Menurut Sayyid Abdullah Al-Haddad, sabar terbagi atas tiga bagian:
Pertama, sabar dalam melaksanakan ketaatan, yaitu secara batin berpegang pada keikhlasan dan kehadiran hati di dalamnya, dan secara lahir dengan terus-menerus mengerjakannya dengan rajin dan penuh semangat, sesuai dengan tuntunan yang dibolehkan agama. Sabar seperti ini dapat dibangkitkan dengan mengingat janji Allah bagi siapa saja yang mengerjakan ketaatan, berupa pahala yang segera ataupun yang mendatang. Dan yang berpegang pada kesabaran seperti ini pasti akan mencapai derajat kedekatan kepada Allah, dan pada saat itu pula ia akan merasakan puncak kenikmatan yang tak terperikan.

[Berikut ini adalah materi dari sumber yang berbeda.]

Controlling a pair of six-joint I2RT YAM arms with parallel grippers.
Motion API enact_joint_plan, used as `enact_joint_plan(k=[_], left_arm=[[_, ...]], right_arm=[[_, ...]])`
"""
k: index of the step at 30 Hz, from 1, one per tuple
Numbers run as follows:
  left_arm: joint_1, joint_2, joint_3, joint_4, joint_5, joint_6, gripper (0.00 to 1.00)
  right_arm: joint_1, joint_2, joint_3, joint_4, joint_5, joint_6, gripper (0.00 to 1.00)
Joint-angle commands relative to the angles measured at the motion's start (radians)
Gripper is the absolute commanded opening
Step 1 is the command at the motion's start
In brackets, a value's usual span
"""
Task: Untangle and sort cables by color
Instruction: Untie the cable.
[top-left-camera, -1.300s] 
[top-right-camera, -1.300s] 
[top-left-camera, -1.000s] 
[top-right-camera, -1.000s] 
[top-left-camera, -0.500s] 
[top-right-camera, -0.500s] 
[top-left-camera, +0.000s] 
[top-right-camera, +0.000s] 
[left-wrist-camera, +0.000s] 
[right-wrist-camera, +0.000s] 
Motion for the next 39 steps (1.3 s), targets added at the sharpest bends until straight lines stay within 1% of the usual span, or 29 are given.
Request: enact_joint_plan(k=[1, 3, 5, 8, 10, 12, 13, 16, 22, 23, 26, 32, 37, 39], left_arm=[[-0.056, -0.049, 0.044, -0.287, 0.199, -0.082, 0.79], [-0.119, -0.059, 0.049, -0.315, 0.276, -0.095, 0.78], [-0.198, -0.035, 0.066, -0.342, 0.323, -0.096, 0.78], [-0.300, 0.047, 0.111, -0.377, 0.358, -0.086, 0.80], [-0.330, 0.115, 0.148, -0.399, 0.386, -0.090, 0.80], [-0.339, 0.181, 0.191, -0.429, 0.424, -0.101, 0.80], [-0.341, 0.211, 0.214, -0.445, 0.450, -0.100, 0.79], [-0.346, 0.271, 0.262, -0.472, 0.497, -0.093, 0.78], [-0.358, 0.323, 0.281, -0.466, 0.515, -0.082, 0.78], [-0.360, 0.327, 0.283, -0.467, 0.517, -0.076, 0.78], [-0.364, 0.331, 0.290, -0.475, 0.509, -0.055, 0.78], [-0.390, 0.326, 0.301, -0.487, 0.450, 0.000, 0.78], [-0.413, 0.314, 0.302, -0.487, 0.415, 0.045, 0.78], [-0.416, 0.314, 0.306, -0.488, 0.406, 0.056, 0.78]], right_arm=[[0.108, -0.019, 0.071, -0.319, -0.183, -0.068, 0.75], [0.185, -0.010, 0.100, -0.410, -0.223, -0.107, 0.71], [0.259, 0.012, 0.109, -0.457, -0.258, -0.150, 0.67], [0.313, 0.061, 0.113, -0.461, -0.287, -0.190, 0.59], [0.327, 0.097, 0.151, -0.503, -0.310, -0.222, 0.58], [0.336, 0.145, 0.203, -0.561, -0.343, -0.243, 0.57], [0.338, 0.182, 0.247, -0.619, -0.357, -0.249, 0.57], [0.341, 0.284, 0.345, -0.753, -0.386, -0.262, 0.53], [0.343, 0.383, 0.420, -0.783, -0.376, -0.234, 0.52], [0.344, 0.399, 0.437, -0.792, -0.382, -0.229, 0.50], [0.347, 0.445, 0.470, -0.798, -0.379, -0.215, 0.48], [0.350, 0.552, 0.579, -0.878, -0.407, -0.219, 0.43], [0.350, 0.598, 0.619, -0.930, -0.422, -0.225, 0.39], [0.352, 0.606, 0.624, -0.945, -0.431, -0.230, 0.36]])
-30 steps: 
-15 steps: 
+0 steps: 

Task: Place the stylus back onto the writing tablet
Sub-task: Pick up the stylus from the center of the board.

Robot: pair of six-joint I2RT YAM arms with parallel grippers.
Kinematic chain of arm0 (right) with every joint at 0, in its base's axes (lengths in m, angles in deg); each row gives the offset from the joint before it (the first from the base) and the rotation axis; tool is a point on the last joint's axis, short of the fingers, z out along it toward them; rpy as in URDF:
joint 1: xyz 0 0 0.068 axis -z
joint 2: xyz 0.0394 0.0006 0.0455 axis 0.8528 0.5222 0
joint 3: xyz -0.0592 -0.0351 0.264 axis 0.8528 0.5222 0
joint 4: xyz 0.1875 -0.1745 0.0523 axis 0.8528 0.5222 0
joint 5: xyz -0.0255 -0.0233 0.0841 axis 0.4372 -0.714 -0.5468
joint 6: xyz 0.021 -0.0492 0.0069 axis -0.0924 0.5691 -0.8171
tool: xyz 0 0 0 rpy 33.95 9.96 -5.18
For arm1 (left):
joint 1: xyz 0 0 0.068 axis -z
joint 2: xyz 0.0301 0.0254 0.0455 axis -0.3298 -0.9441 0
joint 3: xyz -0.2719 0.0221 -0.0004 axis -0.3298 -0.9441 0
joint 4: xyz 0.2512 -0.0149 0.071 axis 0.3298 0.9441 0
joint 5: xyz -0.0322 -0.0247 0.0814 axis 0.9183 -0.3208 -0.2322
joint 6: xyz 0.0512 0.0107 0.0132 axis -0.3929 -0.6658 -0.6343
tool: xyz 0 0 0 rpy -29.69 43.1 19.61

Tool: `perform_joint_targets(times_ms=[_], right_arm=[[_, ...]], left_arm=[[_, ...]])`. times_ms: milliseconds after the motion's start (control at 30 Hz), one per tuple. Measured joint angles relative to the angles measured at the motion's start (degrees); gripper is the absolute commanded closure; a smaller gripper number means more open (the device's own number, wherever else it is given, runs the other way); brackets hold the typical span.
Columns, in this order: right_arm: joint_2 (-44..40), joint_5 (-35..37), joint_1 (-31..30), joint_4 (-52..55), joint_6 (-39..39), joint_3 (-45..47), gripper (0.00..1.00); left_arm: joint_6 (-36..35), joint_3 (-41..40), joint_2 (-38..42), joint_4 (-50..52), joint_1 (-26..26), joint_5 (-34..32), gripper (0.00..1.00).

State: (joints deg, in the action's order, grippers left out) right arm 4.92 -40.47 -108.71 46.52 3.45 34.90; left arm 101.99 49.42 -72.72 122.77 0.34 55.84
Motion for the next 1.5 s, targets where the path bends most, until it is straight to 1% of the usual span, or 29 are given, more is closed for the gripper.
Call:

Kedua, sabar menghadapi maksiat. Ini akan terwujud secara lahir dengan menghindari serta menjauh dari tempat-tempat yang menjurus ke arahnya. Dan secara batin dengan mencegah hati dari memperkatakannya atau cenderung kepadanya. Hal ini mengingat bahwa permulaan dosa adalah sekilas pikiran. Adapun sabar dalam mengingat-ingat perbuatan-perbuatan dosa pada masa lalu, hanya diibenarkan apabila hal tersebut dapat mengakibatkan timbulnya rasa cemas dan penyesalan, namun apabila tidak demikian maka sebaiknya hal tesebut tidak perlu dilakukan. Di antara yang dapat menimbulkan kesabaran seperti ini adalah mengingat ganjaran yang diancamkan atas pelaku maksiat, baik secara langsung ataupun di masa mendatang. Dan siapa saja yang terus-menerus dalam kesabaran seperti ini, niscaya Allah akan memuliakannya dengan keengganan terhadap segala bentuk maksiat, sampai-sampai ia merasa lebih ringan masuk ke dalam api daripada melakukannya, meski yang paling ringan sekalipun.